Steven Yadegari, CEO of outsource provider FiSolve, said he is not surprised to hear that hiring is an issue and that more PE firms are looking to outsource various in-house functions because of the ambitious rulemaking agenda at the SEC.

Many firms are trying to be proactive and get in front of issues such as the new marketing rule for private funds, cybersecurity, ESG and the near-instantaneous reporting requirements, which are also areas that outsourced providers are trying to deal with today. And this in-house need for people with certain skills is adding to the hiring woes at outsource providers.

Outsourcing trend

Outsourcing various PE functions is on the rise. One contributing factor is that firms are not able to get the talent they need themselves, so they are outsourcing more.

Yadegari says part of the increased reliance on outsourced providers is an issue of resource allocation, largely driven by investors who increasingly like to see a third-party involved  and providing some level of oversight in things like checking valuations and performing accounting on a daily basis.

PE sponsors are looking to outsource certain tasks in order to focus on things that really add value, such as portfolio management, deal flow, capital fundraising and interacting with investors, notes Keith Miller, a partner in EisnerAmper’s Financial Services Group.

The tasks most often being outsourced include reporting, management accounts, annual financial statements, bank account maintenance and payments. Aztec’s Reeve adds that in the case of emerging managers, they are outsourcing functions that haven’t been outsourced before.

Adding to the outsourcing trend, the SEC has recently put forward several new proposals that will increase the compliance and reporting burden for fund managers.

Focusing on talent retention

Considering the hiring issues for outsourcing firms, many are now focusing on retaining the talent they do have.

Apex’s Guest says that, as a “people focused” business, it’s important for outsource providers not to neglect their people. Retaining talent goes beyond salary and benefits, but includes opportunity and purpose, Guest says. For example, Apex has launched initiatives such as the Women’s Accelerator Program and an Innovation Think Tank to groom and retain top talent so they can succeed.

Reeve agrees that retention is just as important as recruitment, and it is important to keep people within your firm that not only have the required skillset, but also share the company’s values.

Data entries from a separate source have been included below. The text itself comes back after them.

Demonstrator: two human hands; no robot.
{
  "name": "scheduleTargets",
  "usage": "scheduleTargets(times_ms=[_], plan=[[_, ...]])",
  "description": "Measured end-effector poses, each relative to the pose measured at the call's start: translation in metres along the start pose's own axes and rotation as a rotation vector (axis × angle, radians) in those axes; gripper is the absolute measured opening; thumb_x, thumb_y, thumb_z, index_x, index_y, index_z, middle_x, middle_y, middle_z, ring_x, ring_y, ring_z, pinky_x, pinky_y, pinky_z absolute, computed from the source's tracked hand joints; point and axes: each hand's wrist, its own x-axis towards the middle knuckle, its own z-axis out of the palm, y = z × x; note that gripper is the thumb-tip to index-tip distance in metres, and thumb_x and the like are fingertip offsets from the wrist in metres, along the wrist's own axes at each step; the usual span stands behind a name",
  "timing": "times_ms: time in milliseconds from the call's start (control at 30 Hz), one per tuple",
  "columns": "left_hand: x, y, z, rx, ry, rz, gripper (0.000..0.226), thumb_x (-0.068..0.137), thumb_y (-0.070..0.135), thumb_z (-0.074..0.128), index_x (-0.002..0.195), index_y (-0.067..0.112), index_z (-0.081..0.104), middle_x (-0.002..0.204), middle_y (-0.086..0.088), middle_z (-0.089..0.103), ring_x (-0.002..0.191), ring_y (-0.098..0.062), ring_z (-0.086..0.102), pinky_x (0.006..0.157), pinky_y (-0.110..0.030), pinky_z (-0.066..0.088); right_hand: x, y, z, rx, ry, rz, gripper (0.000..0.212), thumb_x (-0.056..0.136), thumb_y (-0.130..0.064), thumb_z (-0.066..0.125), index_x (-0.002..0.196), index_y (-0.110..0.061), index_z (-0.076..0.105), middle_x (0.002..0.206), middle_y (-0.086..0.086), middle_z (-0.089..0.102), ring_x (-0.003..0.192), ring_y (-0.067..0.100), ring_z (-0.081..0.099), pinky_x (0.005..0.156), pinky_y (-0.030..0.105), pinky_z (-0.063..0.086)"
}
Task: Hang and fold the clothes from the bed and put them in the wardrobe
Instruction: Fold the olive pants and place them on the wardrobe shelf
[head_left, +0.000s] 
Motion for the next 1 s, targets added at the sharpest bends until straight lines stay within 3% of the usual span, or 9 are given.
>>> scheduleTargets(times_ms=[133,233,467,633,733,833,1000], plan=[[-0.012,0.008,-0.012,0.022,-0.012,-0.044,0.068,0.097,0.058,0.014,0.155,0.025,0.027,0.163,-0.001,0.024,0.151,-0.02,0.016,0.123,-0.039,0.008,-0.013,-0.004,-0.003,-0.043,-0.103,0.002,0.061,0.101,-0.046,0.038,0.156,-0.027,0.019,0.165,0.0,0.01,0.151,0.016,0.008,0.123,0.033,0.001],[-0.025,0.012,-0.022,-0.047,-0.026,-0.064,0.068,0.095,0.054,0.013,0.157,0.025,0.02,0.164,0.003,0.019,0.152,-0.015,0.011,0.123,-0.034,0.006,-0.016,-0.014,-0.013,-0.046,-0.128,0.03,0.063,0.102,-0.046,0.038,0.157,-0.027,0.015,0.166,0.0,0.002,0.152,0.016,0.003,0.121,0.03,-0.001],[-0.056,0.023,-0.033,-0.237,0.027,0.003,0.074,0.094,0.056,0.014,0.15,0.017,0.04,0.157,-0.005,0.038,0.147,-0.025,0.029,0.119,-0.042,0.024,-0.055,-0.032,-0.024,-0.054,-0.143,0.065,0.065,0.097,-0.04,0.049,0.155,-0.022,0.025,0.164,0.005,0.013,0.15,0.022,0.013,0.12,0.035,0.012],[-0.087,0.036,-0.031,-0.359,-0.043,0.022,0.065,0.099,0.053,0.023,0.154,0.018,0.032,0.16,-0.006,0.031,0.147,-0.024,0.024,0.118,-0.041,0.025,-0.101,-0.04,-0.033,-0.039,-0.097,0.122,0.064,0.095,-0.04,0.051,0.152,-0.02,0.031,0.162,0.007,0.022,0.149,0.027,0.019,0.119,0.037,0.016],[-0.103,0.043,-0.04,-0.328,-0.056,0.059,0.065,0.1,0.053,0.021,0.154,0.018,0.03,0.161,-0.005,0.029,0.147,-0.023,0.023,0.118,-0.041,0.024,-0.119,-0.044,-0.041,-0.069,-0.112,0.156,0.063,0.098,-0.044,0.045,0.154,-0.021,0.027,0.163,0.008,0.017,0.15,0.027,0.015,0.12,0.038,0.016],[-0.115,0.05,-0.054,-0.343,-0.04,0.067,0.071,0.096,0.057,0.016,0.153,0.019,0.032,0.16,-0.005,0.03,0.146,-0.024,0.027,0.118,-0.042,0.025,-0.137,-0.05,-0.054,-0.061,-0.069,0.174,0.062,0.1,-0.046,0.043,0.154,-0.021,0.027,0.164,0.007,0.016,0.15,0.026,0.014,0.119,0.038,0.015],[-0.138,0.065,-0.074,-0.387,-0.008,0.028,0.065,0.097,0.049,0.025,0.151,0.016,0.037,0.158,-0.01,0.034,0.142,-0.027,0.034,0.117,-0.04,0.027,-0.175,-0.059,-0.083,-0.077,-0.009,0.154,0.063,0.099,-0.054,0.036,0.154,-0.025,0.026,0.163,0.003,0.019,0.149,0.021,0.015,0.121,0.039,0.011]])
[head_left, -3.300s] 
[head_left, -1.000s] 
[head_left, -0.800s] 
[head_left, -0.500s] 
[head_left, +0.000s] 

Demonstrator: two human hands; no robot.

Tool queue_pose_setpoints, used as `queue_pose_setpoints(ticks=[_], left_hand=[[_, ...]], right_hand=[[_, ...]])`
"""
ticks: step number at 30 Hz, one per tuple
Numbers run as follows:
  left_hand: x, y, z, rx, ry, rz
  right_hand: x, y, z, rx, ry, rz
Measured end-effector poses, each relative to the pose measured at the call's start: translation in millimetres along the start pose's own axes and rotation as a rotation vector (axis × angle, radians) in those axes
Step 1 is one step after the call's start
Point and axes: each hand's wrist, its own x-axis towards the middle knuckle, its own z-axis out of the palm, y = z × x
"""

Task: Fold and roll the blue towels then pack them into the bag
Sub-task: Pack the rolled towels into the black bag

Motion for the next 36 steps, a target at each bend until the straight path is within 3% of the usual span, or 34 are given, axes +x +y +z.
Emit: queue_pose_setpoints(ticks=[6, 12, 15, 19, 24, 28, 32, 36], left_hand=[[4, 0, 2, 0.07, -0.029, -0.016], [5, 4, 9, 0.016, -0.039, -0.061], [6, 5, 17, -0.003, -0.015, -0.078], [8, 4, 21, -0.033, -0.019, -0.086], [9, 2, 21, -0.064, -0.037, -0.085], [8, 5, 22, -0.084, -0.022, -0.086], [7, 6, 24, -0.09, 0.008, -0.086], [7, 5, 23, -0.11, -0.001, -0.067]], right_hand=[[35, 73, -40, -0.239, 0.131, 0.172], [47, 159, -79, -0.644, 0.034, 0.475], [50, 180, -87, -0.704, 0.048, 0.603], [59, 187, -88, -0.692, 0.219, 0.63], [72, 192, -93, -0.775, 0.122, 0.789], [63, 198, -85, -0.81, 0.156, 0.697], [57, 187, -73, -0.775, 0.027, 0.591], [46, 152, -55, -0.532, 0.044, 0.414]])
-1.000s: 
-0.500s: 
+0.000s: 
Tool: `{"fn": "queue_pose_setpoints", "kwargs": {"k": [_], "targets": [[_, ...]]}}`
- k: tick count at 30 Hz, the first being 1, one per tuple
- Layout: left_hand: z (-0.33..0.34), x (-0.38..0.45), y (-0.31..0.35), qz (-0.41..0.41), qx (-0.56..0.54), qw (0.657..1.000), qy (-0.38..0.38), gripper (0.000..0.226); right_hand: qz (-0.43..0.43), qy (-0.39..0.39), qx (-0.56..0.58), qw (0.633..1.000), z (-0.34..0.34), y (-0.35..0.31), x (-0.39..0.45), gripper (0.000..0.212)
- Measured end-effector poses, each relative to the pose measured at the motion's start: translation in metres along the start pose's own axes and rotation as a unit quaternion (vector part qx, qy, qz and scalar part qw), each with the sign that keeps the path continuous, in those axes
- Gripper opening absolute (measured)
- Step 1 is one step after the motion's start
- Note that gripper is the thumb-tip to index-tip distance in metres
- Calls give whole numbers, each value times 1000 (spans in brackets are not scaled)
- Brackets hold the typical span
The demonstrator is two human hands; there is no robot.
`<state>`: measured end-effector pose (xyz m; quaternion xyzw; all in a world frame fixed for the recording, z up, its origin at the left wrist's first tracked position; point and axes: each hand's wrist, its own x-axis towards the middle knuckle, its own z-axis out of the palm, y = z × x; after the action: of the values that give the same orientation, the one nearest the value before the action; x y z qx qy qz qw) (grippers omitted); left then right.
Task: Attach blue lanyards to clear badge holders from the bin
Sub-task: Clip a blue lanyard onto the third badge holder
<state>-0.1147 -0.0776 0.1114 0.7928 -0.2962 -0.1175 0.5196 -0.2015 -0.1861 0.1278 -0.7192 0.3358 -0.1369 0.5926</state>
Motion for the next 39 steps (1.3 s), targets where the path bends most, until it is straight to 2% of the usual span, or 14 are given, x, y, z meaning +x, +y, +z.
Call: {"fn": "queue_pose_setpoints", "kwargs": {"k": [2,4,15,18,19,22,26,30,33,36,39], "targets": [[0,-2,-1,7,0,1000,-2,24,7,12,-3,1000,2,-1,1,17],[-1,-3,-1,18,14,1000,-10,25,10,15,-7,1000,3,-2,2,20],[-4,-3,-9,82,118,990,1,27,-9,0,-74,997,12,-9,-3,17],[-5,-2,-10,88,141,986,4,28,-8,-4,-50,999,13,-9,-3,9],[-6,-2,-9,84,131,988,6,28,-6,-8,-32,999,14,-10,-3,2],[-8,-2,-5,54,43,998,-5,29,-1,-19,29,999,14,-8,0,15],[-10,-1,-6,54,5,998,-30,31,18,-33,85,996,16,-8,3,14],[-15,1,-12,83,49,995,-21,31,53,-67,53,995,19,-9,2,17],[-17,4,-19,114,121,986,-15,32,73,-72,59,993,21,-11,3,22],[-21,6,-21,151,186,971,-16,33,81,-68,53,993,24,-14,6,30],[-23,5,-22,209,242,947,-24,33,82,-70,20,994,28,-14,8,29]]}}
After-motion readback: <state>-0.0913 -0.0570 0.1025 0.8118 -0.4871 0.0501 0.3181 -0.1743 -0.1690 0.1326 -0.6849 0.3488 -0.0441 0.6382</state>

What should PE firms look for in an outsource service provider?

With more PE sponsors looking to outsource administration work as well as financial tasks including the CFO position, audits and bookkeeping, it’s important to find the right partner.

According to Patty Stevens, a partner at consulting firm at 2912 Advisors, PE firms are looking for a cost-effective way to get expertise and certain experiences, but it’s important to partner with an outsource provider who has experience working with the type of firm and fund you run.

EisnerAmper’s Miller adds that PE managers should also consider whether an outsource provider can be a long-term partner and grow with your firm.

It’s also important to look at the backgrounds of the individuals at outsource providers to understand the experience and skill sets of the people performing the day-to-day work for your firm, Yadegari advises.

Finally, firms should consider how hiring difficulties will impact various service providers and how they meet their needs, the partner at a service provider, advises.

“You want to know that they will be able to provide the services you pay them for, when you need those services,” he notes. “They may have great technological services to perform different functions, but that might not be enough. If they can’t hire the right people or keep the right people, they may not be able to help you.”